START RECORDS TO PROCESS
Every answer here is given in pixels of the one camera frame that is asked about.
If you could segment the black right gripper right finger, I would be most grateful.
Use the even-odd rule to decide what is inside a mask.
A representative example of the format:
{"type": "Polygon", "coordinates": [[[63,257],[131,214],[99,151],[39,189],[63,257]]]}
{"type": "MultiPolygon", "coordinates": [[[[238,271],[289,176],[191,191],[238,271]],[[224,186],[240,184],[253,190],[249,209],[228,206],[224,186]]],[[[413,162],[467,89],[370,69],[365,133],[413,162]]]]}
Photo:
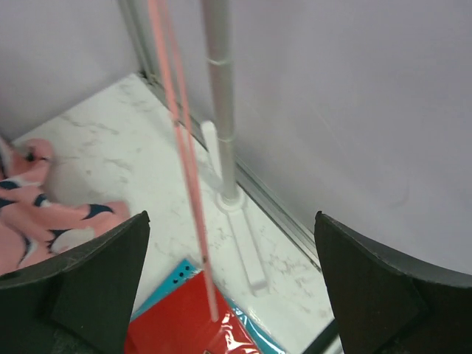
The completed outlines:
{"type": "Polygon", "coordinates": [[[314,240],[345,353],[470,353],[471,276],[318,212],[314,240]]]}

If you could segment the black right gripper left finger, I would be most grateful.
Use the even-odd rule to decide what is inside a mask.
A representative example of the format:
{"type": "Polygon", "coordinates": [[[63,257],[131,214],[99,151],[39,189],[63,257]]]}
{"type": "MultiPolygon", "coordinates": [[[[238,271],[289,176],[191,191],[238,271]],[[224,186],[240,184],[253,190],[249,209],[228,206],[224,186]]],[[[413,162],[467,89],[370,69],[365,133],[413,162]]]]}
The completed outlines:
{"type": "Polygon", "coordinates": [[[149,236],[141,212],[1,276],[1,352],[123,353],[149,236]]]}

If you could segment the pink wire hanger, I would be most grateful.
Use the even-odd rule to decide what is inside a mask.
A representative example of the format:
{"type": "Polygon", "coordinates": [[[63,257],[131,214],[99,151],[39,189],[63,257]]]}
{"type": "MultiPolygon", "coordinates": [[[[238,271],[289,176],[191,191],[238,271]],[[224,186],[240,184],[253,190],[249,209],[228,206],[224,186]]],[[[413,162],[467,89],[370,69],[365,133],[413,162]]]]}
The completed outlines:
{"type": "Polygon", "coordinates": [[[198,236],[210,319],[213,322],[217,322],[218,304],[209,261],[209,246],[204,222],[204,209],[198,180],[192,123],[181,55],[173,32],[167,2],[149,1],[147,7],[164,87],[164,95],[173,123],[187,194],[195,223],[195,232],[198,236]]]}
END RECORDS TO PROCESS
* AIM OF THE EXERCISE *
Copy each entry exactly as written, and drop the pictures from the copy.

* YOUR SOLUTION *
Every answer here is given in pixels of the one camera frame that is asked about.
If you could segment the black right gripper right finger, I would be most grateful.
Use the even-odd rule to decide what is inside a mask.
A representative example of the format:
{"type": "Polygon", "coordinates": [[[63,257],[131,214],[99,151],[39,189],[63,257]]]}
{"type": "MultiPolygon", "coordinates": [[[[238,271],[289,176],[191,191],[238,271]],[[224,186],[240,184],[253,190],[249,209],[228,206],[224,186]]],[[[413,162],[467,89],[370,69],[365,133],[413,162]]]]}
Photo:
The completed outlines:
{"type": "Polygon", "coordinates": [[[314,240],[345,353],[470,353],[471,276],[318,212],[314,240]]]}

If you could segment the black right gripper left finger, I would be most grateful.
Use the even-odd rule to decide what is inside a mask.
A representative example of the format:
{"type": "Polygon", "coordinates": [[[63,257],[131,214],[99,151],[39,189],[63,257]]]}
{"type": "MultiPolygon", "coordinates": [[[[238,271],[289,176],[191,191],[238,271]],[[224,186],[240,184],[253,190],[249,209],[228,206],[224,186]]],[[[413,162],[467,89],[370,69],[365,133],[413,162]]]]}
The completed outlines:
{"type": "Polygon", "coordinates": [[[149,236],[141,212],[1,276],[1,352],[123,353],[149,236]]]}

If you could segment the pink wire hanger, I would be most grateful.
Use the even-odd rule to decide what is inside a mask.
A representative example of the format:
{"type": "Polygon", "coordinates": [[[63,257],[131,214],[99,151],[39,189],[63,257]]]}
{"type": "MultiPolygon", "coordinates": [[[[238,271],[289,176],[191,191],[238,271]],[[224,186],[240,184],[253,190],[249,209],[228,206],[224,186]]],[[[413,162],[467,89],[370,69],[365,133],[413,162]]]]}
The completed outlines:
{"type": "Polygon", "coordinates": [[[198,236],[210,319],[213,322],[217,322],[218,304],[209,261],[209,246],[204,222],[204,209],[198,180],[192,123],[181,55],[173,32],[167,2],[149,1],[147,7],[164,87],[164,95],[173,123],[187,194],[195,223],[195,232],[198,236]]]}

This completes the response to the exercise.